We have previously shown that risperidone, an antipsychotic drug with high affinity for 5-hydroxytryptamine (5-HT)2A and dopamine (DA)2 receptors, as well as for alpha 2- and alpha 2-adrenoceptors, enhances 5-HT metabolism selectively in the rat frontal cortex (FC). To further study the influence of risperidone on central 5-HT systems, we compared its effects on dialysate 5-HT in the FC, as assessed by microdialysis, with those obtained with other antipsychotic drugs, i.e., clozapine, haloperidol, and amperozide, as well as with the selective alpha 2- or 5-HT2A receptor antagonists idazoxan or MDL 100,907, respectively. The underlying mechanism for risperidone's effect on 5-HT output in the FC was also investigated using single-cell recording in the dorsal raphe nucleus (DRN). Administration of risperidone (0.2, 0.6, and 2.0 mg/kg, SC) dose-dependently increased 5-HT levels in the FC. This stimulatory action was mimicked by amperozide (10 mg/kg, SC) and, to some extent, by idazoxan (0.25 mg/kg, SC).
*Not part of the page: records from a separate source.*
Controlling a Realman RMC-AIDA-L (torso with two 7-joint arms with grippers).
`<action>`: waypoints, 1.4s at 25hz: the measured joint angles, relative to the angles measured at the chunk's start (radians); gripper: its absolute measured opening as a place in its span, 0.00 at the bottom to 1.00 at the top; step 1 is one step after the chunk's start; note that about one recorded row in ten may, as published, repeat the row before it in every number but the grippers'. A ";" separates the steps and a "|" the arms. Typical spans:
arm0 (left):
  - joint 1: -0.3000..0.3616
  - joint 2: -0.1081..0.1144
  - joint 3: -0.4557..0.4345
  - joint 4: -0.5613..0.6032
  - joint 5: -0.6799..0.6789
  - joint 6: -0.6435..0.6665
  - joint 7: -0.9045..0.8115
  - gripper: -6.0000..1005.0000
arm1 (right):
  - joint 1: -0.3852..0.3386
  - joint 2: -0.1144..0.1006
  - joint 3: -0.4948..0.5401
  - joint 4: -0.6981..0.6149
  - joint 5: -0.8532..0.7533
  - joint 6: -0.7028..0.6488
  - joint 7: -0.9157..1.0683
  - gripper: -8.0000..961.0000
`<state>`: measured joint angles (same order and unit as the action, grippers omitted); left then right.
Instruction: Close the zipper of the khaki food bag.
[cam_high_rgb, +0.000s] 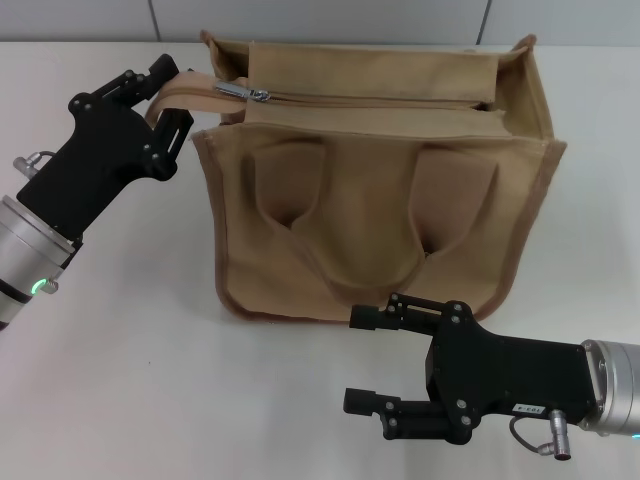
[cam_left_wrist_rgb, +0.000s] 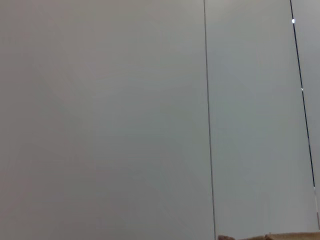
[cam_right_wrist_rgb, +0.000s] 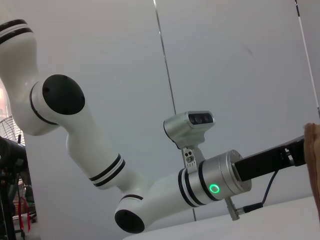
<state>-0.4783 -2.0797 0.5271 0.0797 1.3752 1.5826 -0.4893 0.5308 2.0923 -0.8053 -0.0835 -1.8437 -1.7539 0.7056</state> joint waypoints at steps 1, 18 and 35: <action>0.000 0.000 -0.001 0.000 0.000 0.000 0.000 0.36 | 0.000 0.000 0.000 0.000 0.000 0.000 0.000 0.79; -0.003 0.000 -0.003 -0.028 -0.001 0.016 0.000 0.02 | -0.002 -0.004 0.040 -0.001 0.001 -0.095 0.008 0.79; -0.060 0.000 -0.031 -0.124 -0.002 0.158 0.015 0.03 | 0.151 -0.010 0.414 -0.145 -0.005 -0.165 0.831 0.79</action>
<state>-0.5381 -2.0800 0.4957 -0.0445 1.3729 1.7405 -0.4739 0.6822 2.0820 -0.3908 -0.2288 -1.8488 -1.9191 1.5363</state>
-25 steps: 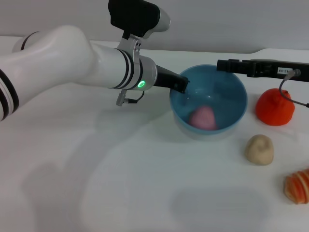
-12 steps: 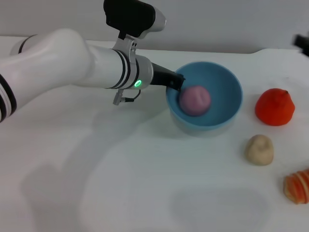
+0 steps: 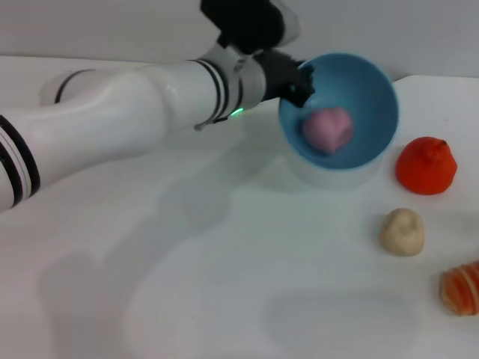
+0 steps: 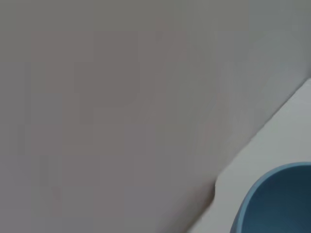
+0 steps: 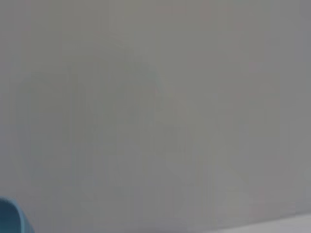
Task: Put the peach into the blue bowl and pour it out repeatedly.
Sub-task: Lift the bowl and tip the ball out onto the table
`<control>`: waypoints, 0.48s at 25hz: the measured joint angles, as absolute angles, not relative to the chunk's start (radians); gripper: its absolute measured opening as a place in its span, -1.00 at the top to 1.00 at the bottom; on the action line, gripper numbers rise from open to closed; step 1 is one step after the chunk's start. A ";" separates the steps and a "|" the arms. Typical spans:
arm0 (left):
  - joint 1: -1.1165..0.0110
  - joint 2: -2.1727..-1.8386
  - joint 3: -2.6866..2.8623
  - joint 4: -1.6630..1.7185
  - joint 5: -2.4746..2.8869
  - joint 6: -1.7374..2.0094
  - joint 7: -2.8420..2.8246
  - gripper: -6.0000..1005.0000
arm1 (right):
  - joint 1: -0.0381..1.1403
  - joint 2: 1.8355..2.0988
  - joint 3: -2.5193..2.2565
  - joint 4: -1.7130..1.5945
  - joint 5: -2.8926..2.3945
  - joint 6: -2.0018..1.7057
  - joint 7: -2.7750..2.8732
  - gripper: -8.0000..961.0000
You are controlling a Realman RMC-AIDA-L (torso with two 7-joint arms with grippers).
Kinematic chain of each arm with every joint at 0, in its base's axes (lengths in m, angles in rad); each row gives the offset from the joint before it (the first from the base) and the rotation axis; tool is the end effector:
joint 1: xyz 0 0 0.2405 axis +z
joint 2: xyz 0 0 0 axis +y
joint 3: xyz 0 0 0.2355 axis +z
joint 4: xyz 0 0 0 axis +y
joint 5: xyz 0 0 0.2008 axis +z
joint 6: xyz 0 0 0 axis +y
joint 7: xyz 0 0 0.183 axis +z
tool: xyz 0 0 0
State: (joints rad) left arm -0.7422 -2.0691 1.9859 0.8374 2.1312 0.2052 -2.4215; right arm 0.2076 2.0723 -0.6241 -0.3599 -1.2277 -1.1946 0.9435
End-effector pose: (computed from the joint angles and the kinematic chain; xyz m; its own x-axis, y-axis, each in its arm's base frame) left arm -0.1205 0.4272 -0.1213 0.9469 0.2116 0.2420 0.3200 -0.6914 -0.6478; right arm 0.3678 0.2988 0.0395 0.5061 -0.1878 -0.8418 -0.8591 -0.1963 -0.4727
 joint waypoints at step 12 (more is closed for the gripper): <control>-0.691 -2.079 2.272 0.897 2.169 -0.267 -1.852 0.99 | 0.185 2.071 -0.523 -0.216 -1.223 -1.273 0.877 -0.08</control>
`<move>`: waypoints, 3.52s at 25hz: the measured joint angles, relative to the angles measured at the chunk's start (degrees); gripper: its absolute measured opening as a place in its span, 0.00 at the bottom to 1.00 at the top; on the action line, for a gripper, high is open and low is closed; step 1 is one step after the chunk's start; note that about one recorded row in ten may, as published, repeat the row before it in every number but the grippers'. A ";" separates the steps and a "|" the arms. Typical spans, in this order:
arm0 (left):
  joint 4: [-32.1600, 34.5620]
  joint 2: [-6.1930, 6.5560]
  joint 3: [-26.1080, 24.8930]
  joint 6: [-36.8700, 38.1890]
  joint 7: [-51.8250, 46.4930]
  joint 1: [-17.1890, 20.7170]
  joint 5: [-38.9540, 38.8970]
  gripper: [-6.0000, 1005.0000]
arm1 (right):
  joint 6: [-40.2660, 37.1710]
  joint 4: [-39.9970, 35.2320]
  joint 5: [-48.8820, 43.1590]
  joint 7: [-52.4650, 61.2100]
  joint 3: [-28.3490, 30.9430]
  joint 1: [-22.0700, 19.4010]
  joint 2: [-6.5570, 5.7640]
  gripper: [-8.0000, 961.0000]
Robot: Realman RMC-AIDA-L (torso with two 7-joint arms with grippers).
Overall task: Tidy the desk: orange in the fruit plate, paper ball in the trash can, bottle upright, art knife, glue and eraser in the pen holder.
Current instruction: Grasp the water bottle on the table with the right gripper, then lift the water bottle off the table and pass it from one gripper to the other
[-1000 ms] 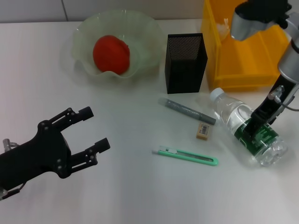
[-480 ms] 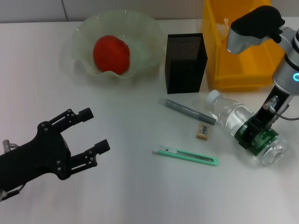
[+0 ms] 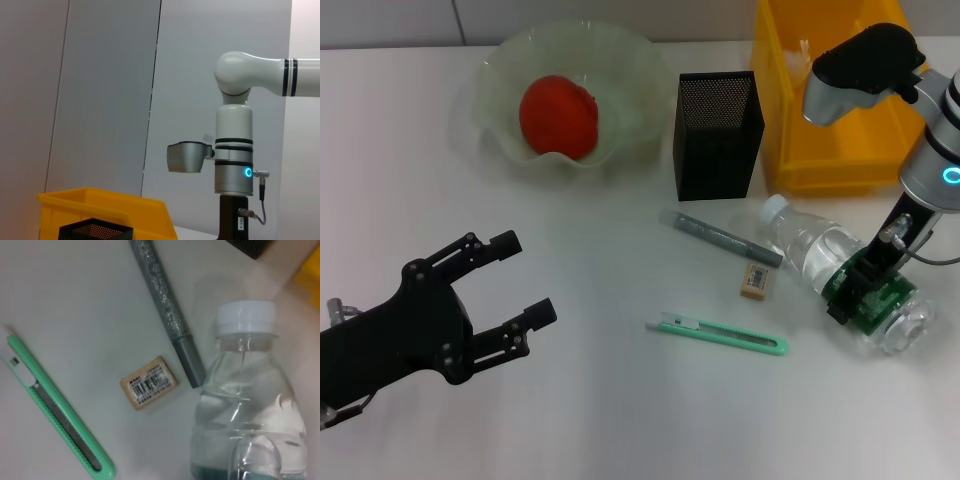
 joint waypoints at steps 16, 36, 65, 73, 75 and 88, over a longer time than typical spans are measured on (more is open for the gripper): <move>-0.03 -0.03 0.00 -0.24 0.00 -0.20 -0.12 0.81 | 1.61 1.25 0.89 -1.39 -0.51 0.02 0.00 0.85; 0.10 -0.11 0.00 -0.46 0.00 -0.28 -0.36 0.81 | 1.61 1.15 0.96 -1.93 -0.67 0.03 0.00 0.82; 0.10 -0.11 0.00 -0.61 -0.44 -0.37 -0.28 0.81 | 1.19 0.69 1.31 -2.26 -0.66 -0.05 0.00 0.79; 0.10 -0.11 0.00 -0.63 -0.44 -0.37 -0.26 0.81 | 1.05 -1.10 2.01 -3.51 -0.66 -1.08 0.00 0.79; 0.10 -0.11 0.00 -0.63 -0.44 -0.36 -0.26 0.81 | 0.62 -3.56 3.37 -4.34 -0.66 -2.44 0.00 0.79; 0.10 -0.12 -0.09 -0.33 -0.48 -0.57 -0.35 0.81 | -2.19 -16.45 11.32 -9.57 -0.56 -10.16 -0.27 0.79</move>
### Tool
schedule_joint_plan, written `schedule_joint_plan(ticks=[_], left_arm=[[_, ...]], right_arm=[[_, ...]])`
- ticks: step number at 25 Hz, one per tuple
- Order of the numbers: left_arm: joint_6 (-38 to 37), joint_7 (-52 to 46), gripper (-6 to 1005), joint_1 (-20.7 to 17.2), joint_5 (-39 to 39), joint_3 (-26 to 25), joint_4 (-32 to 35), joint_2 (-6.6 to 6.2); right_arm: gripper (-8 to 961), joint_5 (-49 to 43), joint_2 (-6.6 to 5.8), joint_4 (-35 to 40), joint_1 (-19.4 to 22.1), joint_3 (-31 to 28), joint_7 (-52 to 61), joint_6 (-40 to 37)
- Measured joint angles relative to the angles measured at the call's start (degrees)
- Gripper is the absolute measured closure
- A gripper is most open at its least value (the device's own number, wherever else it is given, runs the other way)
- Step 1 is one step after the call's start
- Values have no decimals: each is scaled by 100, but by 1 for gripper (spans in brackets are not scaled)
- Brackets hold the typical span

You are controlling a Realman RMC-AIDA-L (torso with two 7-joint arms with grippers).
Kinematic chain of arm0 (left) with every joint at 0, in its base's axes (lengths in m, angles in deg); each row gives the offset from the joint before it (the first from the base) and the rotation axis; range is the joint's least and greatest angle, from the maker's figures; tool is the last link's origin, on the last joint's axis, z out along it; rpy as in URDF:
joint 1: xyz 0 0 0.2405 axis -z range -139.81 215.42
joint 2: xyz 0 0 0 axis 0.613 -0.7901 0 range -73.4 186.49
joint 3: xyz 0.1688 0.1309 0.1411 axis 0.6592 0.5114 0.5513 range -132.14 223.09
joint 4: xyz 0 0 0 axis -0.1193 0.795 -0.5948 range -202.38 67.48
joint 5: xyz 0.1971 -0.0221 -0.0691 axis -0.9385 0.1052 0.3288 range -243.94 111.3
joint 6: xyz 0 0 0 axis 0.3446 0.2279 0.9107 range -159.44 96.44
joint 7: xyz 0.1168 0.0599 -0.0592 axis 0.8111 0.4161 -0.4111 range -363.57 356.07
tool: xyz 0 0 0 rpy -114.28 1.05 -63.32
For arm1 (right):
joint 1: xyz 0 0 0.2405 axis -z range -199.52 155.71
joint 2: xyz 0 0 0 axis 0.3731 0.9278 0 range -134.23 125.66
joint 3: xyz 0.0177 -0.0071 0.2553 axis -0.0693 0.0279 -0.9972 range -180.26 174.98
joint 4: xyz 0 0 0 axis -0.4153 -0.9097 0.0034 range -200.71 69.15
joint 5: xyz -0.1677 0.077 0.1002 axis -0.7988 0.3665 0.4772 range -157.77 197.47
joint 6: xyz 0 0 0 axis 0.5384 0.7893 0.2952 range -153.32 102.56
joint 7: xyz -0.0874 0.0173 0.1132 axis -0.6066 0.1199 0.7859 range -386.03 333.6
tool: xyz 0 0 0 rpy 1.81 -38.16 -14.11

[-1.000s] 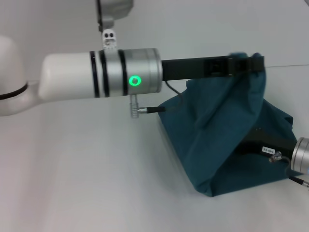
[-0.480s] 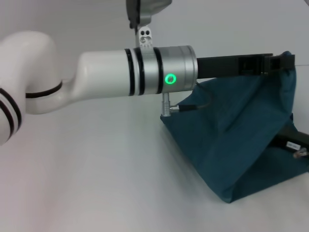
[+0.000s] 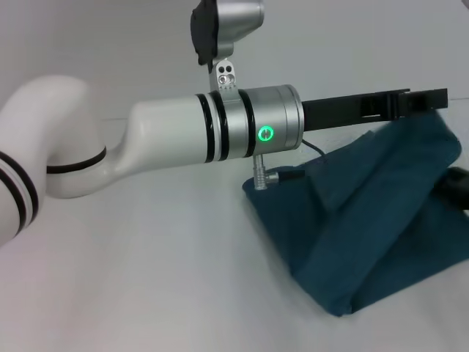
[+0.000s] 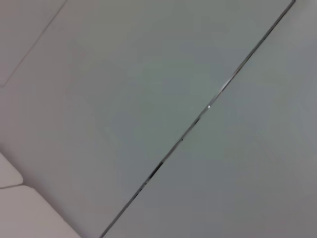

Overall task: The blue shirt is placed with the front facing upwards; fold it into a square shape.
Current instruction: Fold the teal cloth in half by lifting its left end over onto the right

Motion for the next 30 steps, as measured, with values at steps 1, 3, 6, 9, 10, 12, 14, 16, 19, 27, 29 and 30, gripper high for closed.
schedule_joint_plan(ticks=[1, 3, 6, 9, 10, 12, 14, 16, 19, 27, 29, 30], left_arm=[[1, 3, 953, -18, 63, 18, -6, 0], [4, 34, 893, -76, 202, 56, -7, 0], [-15, 69, 804, -232, 321, 25, 48, 0], [-53, 128, 671, -429, 409, 17, 222, 0], [-58, 143, 619, -469, 409, 23, 259, 0], [-87, 165, 516, -568, 403, 37, 338, -2], [-189, 232, 447, -650, 380, 35, 356, -15], [-294, 329, 378, -750, 353, 10, 363, -30], [-469, 511, 204, -954, 244, -61, 404, -45], [-68, 550, 92, -1334, -626, -526, 407, -28], [241, 507, 91, -1373, -697, -569, 355, -28], [428, 481, 90, -1378, -727, -586, 309, -29]], right_arm=[[532, 66, -16, 33, 47, -5, 20, -4], [531, 155, -59, 88, 139, -33, 73, -2], [531, 184, -113, 140, 223, -203, 176, 62], [532, 186, -165, 159, 275, -474, 199, 53], [532, 187, -183, 160, 285, -533, 201, 37], [532, 189, -217, 162, 304, -613, 219, 7], [532, 189, -242, 164, 316, -644, 249, 3], [531, 190, -274, 170, 325, -653, 277, 10], [531, 158, -323, 171, 322, -628, 287, 20], [530, -155, -489, 190, 229, -414, 560, -18], [530, -205, -537, 227, 227, -297, 708, -57], [530, -226, -547, 271, 228, -256, 799, -109]])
In contrast, clozapine (10 mg/kg, SC), haloperidol (2.0 mg/kg, SC), and MDL 100,907 (1.0 mg/kg, SC) exerted only minor effects on 5-HT output in brain. Local administration of risperidone or idazoxan (1.0-1000 mumol/L) in the FC dose-dependently increased dialysate levels of 5-HT in this region. On the other hand, risperidone 25-800 micrograms/kg, IV) dose-dependently decreased the firing rate of 5-HT cells in the DRN, an effect that was largely antagonized by pretreatment with the selective 5-HT1A receptor antagonist WAY 100,635 (5.0 micrograms/kg, IV). These results indicate that the risperidone-increased 5-HT output in the FC may be related to its alpha 2-adrenoceptor antagonistic action, a property shared with both amperozide and idazoxan, and that this action probably is executed at the nerve terminal level. The inhibition of 5-HT cell firing by risperidone is probably secondary to increased 5-HT availability, e.g., in the DRN, since it could be antagonized by a 5-HT1A receptor antagonist. The enhanced 5-HT output in the FC by risperidone may be of particular relevance for the treatment of schizophrenia when associated with depression and in schizoaffective disorder.